In 2008, he pleaded guilty and was convicted by a Florida state court of soliciting a prostitute and of procuring an underage girl for prostitution. While investigating that case, federal officials identified 36 girls, some as young as 14 years old, whom Epstein sexually abused.
This July, he was indicted on federal sex trafficking charges. On August 10, he committed suicide instead of facing the consequences.
His story is receiving such intense media attention, even his estate plan is making headlines. Overall, the documents that are part of the public record reveal a very standard estate plan. His will directs that his debts be paid — hopefully, some of this money will go to his alleged victims as well — and dumps all remaining assets into a trust.
We will probably never know what happens to the assets once they are placed in the trust because that is how trusts work. Trusts shield their inner workings from public scrutiny. This is what makes trusts such an important estate planning tool. Yes, they can help reduce taxes in some instances, but privacy and control are their bigger benefits.
Although the trust is being called mysterious and there is a lot of speculation about it, it is not that unusual. What is unusual about Epstein’s estate plan is the fact that it was made just days before his death, and some of the people named in it.
Timing Is Important
Epstein executed a new estate plan on August 8. On August 10, he took his own life. The short period between his legal maneuvers and his death opens the door to allegations that this hastily crafted plan should be thrown out.

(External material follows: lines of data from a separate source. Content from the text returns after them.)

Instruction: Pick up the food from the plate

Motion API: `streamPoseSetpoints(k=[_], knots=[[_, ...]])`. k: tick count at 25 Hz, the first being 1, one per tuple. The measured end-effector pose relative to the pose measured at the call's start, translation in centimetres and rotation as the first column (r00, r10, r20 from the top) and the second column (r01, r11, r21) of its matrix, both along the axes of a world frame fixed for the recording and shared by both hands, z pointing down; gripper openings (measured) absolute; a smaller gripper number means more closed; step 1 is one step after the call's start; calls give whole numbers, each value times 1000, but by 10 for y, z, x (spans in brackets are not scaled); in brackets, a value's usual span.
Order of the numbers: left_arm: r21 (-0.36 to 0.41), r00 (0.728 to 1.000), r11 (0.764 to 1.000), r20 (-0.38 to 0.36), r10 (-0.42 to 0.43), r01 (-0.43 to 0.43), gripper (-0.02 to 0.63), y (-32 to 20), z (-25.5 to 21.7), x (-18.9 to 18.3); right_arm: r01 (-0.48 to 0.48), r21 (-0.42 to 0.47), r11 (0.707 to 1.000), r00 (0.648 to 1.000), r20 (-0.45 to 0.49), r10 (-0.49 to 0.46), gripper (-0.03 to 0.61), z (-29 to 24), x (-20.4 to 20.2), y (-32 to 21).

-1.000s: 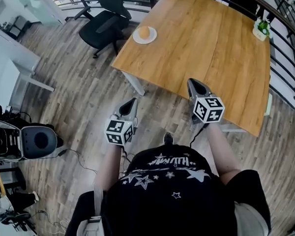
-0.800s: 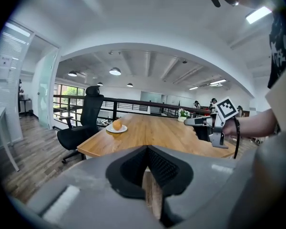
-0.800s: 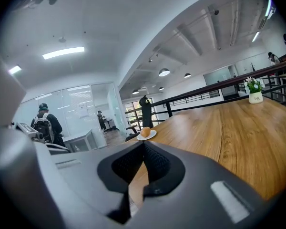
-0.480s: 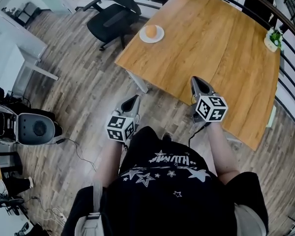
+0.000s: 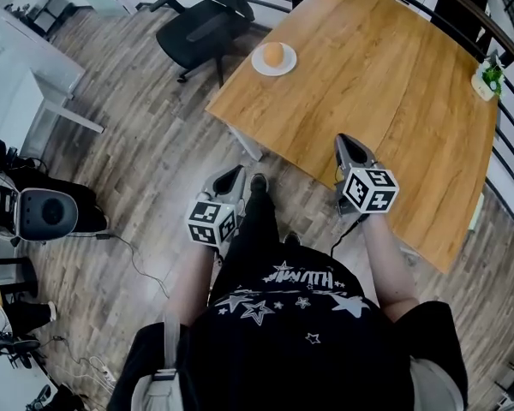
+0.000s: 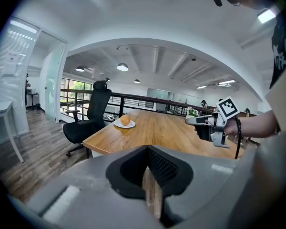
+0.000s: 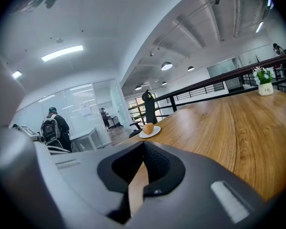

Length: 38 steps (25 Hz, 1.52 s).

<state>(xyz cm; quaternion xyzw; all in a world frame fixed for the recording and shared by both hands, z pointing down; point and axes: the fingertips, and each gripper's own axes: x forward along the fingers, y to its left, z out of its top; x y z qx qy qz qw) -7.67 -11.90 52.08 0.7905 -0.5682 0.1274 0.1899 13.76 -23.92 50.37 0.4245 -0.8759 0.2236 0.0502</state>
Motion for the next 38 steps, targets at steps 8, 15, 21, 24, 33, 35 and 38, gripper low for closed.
streamPoseSetpoints(k=[8,15,21,24,33,35,38], knots=[[13,1000,1000,-29,-12,12,2,-54,-1,-29,-12,0,1000,999,-40,12,3,-4,-24,-53],[10,999,1000,-45,-6,6,2,-110,3,-59,-24,10,1000,998,-66,24,3,-6,-58,-107],[27,999,1000,-47,11,-9,2,-160,1,-87,-26,2,1000,996,-87,26,3,-3,-92,-151],[22,998,999,-54,26,-25,2,-178,2,-100,-20,-3,1000,994,-106,19,3,-3,-112,-169],[14,996,999,-79,46,-45,2,-229,0,-133,20,-43,999,989,-148,-27,165,2,-163,-211],[8,995,999,-84,51,-51,2,-239,3,-139,24,-60,998,987,-154,-33,202,7,-173,-220],[-5,994,998,-88,59,-60,2,-253,7,-149,26,-95,995,986,-161,-41,286,18,-190,-234]])
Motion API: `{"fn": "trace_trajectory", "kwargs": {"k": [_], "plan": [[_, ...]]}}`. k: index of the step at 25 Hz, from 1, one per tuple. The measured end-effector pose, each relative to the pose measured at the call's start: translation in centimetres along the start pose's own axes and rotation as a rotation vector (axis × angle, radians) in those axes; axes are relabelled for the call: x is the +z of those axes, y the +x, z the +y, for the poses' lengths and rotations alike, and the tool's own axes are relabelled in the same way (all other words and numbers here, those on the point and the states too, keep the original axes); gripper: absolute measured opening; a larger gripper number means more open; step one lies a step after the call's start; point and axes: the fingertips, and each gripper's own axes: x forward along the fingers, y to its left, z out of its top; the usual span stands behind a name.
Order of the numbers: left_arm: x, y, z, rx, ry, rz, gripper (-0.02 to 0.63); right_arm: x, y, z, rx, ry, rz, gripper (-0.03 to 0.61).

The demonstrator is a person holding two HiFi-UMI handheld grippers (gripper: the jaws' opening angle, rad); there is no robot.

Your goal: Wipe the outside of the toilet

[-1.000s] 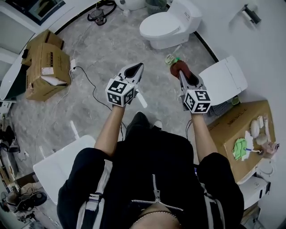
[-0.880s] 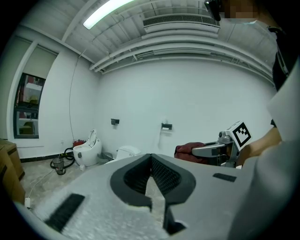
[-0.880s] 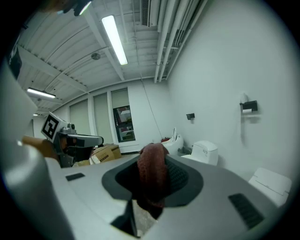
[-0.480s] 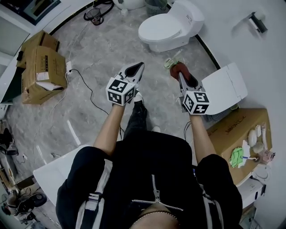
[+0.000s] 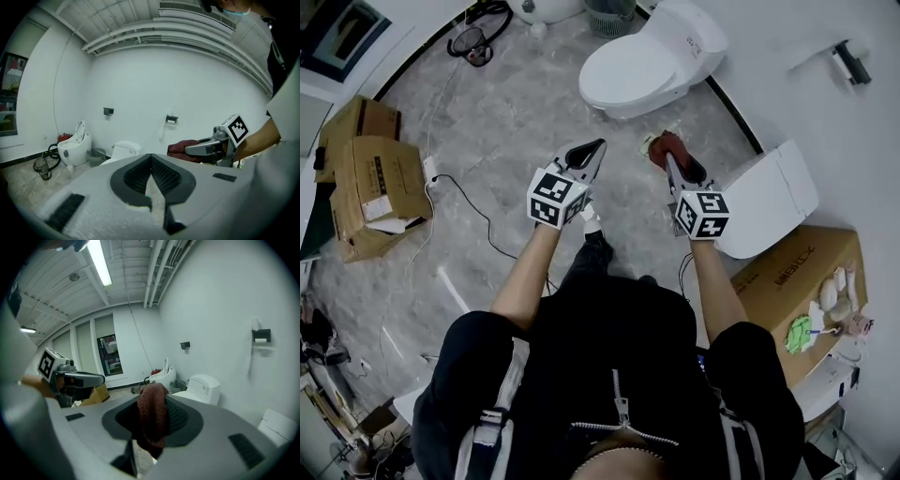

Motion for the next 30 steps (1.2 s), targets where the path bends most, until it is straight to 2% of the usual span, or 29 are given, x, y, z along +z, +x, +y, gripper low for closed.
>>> {"fn": "trace_trajectory", "kwargs": {"k": [4, 11, 24, 30], "plan": [[-0.8, 2.8, 2.6, -0.078, 0.010, 0.041, 0.003, 0.2, 4.1, -0.8, -0.041, 0.011, 0.025, 0.114], [-0.9, 9.8, 6.4, -0.141, -0.008, 0.081, 0.004, -0.3, 9.7, -5.8, -0.101, 0.057, 0.066, 0.114], [-3.0, 26.7, 11.8, -0.168, -0.064, 0.152, 0.003, -4.2, 22.0, -19.3, -0.161, 0.172, 0.145, 0.114], [-7.9, 33.7, 14.1, -0.175, -0.089, 0.201, 0.004, -9.5, 28.4, -23.8, -0.158, 0.225, 0.217, 0.114]]}}
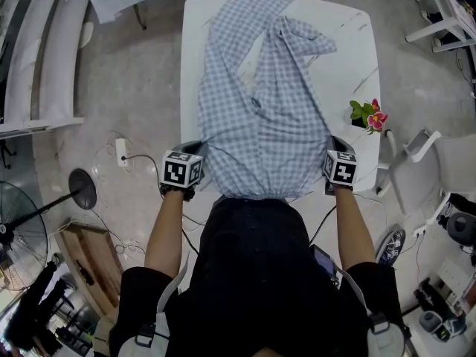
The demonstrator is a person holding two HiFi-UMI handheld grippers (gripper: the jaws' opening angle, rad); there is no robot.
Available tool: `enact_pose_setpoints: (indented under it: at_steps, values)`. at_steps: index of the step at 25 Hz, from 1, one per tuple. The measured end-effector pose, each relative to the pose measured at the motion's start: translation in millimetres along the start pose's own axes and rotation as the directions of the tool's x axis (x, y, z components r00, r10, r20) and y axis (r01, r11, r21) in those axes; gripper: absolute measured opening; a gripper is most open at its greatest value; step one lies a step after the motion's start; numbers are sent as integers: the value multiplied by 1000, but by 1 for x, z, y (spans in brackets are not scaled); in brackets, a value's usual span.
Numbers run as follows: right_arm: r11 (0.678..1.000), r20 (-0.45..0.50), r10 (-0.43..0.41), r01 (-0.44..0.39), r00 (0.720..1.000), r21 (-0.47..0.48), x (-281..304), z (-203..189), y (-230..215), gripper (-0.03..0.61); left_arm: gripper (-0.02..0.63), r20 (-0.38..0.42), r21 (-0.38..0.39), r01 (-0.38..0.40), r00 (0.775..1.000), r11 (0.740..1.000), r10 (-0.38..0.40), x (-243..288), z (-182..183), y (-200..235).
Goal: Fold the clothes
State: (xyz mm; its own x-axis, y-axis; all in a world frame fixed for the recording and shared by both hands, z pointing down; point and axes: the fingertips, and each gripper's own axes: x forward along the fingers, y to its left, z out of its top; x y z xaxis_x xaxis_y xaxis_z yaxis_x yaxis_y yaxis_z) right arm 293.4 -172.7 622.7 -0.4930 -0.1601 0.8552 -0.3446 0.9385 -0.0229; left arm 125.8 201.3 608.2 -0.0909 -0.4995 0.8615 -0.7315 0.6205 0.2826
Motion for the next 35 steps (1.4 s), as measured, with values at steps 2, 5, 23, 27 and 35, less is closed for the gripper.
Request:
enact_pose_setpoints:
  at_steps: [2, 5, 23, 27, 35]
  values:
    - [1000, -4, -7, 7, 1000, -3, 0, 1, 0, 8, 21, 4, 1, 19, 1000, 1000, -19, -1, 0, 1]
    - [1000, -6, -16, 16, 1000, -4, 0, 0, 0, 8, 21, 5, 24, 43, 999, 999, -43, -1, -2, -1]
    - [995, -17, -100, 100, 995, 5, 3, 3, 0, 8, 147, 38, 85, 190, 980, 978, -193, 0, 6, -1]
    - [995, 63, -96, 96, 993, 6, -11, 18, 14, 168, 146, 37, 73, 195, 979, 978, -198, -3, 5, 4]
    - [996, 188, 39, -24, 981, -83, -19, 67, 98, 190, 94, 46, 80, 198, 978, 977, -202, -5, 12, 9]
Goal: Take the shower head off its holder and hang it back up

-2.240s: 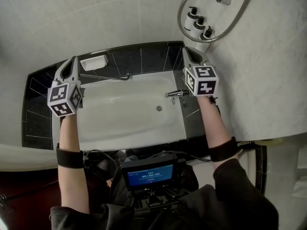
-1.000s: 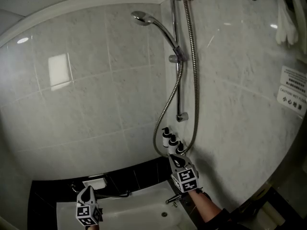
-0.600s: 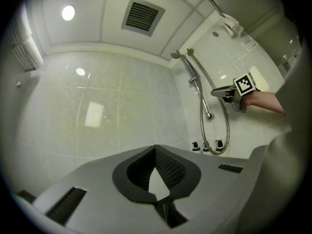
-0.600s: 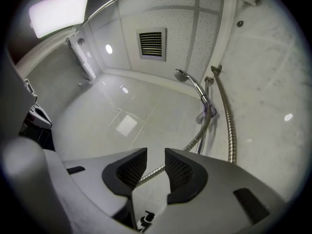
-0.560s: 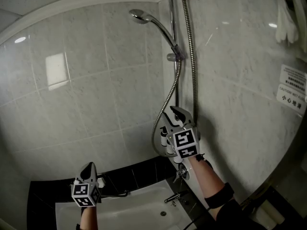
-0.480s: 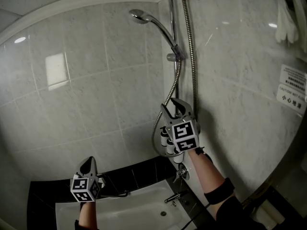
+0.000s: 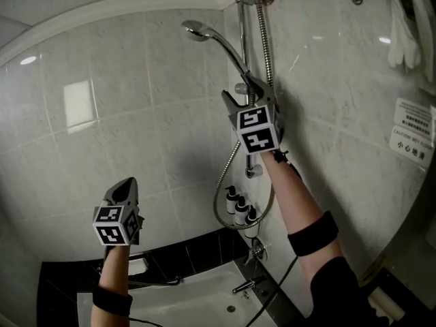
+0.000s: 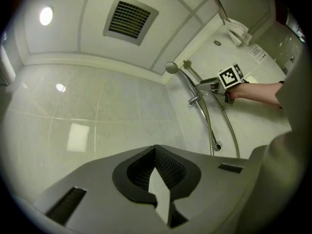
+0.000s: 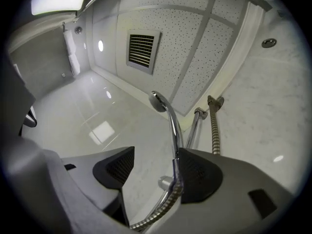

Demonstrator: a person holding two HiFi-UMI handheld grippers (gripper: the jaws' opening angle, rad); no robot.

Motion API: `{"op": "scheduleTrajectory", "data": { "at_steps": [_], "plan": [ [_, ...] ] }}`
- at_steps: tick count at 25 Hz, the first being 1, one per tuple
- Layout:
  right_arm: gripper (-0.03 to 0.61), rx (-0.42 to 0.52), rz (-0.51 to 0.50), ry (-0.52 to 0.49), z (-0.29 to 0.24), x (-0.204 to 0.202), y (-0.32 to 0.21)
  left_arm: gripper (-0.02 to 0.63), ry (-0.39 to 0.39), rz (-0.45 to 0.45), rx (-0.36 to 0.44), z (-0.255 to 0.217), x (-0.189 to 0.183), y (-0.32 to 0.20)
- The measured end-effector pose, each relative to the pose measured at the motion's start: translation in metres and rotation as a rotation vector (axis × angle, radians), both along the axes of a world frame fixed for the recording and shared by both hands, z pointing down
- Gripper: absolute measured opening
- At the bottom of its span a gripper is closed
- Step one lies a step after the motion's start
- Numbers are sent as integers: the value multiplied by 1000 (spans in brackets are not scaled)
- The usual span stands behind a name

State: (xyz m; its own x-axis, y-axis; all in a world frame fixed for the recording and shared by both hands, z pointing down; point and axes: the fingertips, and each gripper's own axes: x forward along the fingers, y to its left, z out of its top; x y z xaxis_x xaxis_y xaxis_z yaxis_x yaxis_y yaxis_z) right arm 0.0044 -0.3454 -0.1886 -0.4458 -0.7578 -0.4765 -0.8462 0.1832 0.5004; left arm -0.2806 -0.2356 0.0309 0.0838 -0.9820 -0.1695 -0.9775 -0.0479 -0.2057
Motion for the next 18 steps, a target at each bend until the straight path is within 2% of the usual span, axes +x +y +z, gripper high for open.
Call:
{"op": "scheduleTrajectory", "data": {
  "at_steps": [4, 8, 12, 18],
  "plan": [
    [304, 39, 63, 19, -42, 1, -17, 6, -38, 25, 27, -35, 18, -16],
    [297, 80, 153, 101, -71, 0, -32, 6, -44, 40, 51, -64, 32, -29],
    [278, 69, 216, 192, -72, -4, -46, 6, -57, 55, 72, -95, 47, -43],
    [269, 59, 244, 231, -71, -7, -59, 6, -92, 69, 90, -125, 70, -60]
  ]
}}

For a will to be valid, its creator must have been of sound mind when the document was signed. The fact that Epstein took his own life just two days after he made a new will could inspire someone who stood to benefit from any previous estate plan or from the laws that say what happens when someone dies without a will, to challenge the new plan.
The court documents filed after Epstein’s death state that his only surviving relative is his brother, Mark Epstein. This brother could decide to challenge Epstein’s will.
Don’t Draft Someone Into Service Without Talking To Them
The second weird thing about Epstein’s estate plan is that the person he named as a back-up executor (person who is going to make sure the instructions in the will are carried out) appears to have no idea that Epstein was going to name him in his will.
Epstein named two lawyers he had worked with over the years as the primary executors of his estate — Darren K. Indyke and Richard D. Kahn. These men have agreed to serve in that capacity but had they not, Epstein suggested a man named Boris Nikolic take their place.
Nikolic, a biotech venture capitalist, is a former advisor to Bill Gates. It is reportedly a shock that Epstein would name him in his will. “I was not consulted in these matters and I have no intent to fulfill these duties, whatsoever,” Nikolic said in a statement.
This is a high profile example of something we see all too often. Many people are shocked when a loved one — or in Nikolic’s case, an acquaintance — dies and they are notified that they have been asked to step up and serve as an estate administrator, a guardian for young children, or the trustee of a trust.
A Long Road Ahead
The oddities in Epstein’s estate plan only add to his bizarre story. And, it is a story we will all be hearing about for years to come. We will be closely watching to see what sort of claims his alleged victims make on the estate, and we hope that whatever the outcome they find peace.